Searching for a Center, by Aaron Pinkston
Dawn Patrol starts, without context, with a Marine held at gunpoint by a woman covered head-to-toe in Islamic dress. We don’t know where they are or what led them to this situation. As a ploy to stall his inevitable execution, John begins to tell his story – literally telling the woman that she has to hear his story before she kills him, as if it will reveal some amazing epiphany that could save his life. The start in the middle, flashback to the beginning trope has become a tired one, and Dawn Patrol’s use doesn’t even hold up to the subpar standard.

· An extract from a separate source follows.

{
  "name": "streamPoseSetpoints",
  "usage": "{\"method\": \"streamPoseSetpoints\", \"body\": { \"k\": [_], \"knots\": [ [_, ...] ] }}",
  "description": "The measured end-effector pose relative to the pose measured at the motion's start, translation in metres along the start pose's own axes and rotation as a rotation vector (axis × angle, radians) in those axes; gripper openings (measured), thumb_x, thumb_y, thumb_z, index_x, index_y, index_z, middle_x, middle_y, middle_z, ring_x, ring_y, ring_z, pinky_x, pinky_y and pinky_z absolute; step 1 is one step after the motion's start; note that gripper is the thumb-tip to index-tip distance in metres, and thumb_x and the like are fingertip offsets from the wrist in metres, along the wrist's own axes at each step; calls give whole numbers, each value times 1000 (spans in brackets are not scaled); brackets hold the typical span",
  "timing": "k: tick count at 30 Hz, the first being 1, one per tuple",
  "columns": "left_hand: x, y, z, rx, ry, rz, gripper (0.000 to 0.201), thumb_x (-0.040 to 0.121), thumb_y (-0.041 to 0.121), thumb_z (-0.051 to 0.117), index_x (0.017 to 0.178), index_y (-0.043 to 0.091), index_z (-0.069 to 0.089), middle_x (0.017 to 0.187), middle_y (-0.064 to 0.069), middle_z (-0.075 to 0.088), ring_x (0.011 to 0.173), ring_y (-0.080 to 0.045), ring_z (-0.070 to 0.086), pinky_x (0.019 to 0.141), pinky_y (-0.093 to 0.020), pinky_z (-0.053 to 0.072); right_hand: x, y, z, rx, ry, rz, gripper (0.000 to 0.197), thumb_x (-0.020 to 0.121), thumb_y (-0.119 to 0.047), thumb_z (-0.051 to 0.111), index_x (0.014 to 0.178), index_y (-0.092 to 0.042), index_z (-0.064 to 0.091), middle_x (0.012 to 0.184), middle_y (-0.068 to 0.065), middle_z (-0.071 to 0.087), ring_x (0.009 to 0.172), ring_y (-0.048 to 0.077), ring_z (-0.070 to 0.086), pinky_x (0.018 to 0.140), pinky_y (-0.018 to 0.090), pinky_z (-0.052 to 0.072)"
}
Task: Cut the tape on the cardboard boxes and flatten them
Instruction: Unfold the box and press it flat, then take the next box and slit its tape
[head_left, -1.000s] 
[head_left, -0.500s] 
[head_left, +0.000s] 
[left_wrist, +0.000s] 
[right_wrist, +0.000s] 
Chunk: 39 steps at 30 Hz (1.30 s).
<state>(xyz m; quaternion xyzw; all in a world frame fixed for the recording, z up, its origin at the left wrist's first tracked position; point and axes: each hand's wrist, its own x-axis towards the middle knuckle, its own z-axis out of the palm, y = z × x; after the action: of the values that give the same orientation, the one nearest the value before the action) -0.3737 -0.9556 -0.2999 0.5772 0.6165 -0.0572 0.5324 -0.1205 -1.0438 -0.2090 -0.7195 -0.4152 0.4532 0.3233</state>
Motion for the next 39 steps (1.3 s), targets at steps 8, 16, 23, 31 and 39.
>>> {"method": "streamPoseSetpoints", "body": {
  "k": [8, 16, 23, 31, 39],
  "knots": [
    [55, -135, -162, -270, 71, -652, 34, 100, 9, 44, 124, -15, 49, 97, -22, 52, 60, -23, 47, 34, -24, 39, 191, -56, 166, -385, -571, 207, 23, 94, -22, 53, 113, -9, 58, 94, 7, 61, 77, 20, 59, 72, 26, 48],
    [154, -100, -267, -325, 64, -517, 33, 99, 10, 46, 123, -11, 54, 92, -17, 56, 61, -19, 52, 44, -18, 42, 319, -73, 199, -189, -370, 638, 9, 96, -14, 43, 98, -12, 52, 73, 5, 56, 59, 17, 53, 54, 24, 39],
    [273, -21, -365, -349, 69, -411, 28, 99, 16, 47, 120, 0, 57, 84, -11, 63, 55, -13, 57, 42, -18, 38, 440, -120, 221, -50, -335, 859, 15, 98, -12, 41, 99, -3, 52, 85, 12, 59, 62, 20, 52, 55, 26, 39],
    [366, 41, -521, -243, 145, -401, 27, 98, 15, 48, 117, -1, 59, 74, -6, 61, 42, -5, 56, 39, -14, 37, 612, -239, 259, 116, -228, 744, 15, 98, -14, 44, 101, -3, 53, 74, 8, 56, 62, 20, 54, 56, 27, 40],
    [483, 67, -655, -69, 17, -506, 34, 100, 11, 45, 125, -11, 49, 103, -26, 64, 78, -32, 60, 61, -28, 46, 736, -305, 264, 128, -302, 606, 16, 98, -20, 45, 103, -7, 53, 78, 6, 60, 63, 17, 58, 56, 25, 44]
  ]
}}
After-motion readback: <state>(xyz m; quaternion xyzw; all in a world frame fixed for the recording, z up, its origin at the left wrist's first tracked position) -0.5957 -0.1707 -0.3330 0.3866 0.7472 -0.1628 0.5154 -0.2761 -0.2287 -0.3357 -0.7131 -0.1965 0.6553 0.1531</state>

John’s journey starts in a much different place: a California beach town where John and his younger brother Ben are avid surfers and all-around cool dudes. The gap between where John ends up to where he begins is a strange divide – not only does one initially struggle to bridge this narrative gap, but the sun-soaked environment scored by cool pop rock takes any punch out of the would-be tense situation. After a scuffle between Ben and his ex-girlfriend’s new gang-connected beau, he ends up murdered. This creates a comically impatient reaction from Ben’s parents toward the police, a ham-fisted off the wagon subplot, and ultimately a path for vengeance for big brother John. Along the way, Dawn Patrol cuts back to its framing device, probably to remind us that it somehow eventually gets there.
The film has no chance to overcome its worn plot device because nearly every character is wholly unappealing. John is a minor exception, but he’s really just a charismatic blank slate for the audience to connect. Scott Eastwood looks and feels like a leading man, but don’t expect the grit or intensity his family name would suggest. John’s little brother, Ben, meant to be the tragic figure that sets the entire plot into motion, is a spoiled frat-bro who treats others with no respect. Ben’s on-again-off-again girlfriend Donna is a flighty, super-sexed woman without remorse or self-respect.
Having unlikeable characters isn’t a problem on its own, of course, but Dawn Patrol actually wants you to care about them. The most egregious example is a scene following Ben’s death when Donna seduces John – yes, days after her longtime boyfriend is murdered, an act she may have had a hand in – which is supposed to be cool and sexy. Once the revenge plot comes into focus, John never feels like the antihero associated with the genre, even as he goes on to do bad things. Worse yet, no character displays any true emotion despite a story full of tragedy, loss and revenge. It is felt in both the script and acting, with each looking to imitate the sound of your stock revenge thriller.
Without having any real emotion or any real stakes, there really isn’t much to hold onto in Dawn Patrol. The film tries a few twists that does little more than provide a little misdirection and clarify glaring plot holes. Really, though, as the plot develops and comes into focus, you begin to realize the numerous red herrings and unnecessary plot manipulation. In the end, if its characters were better defined or their struggles really mattered, the plot tricks could have been a healthy surprise. It only makes a frustrating film more frustrating.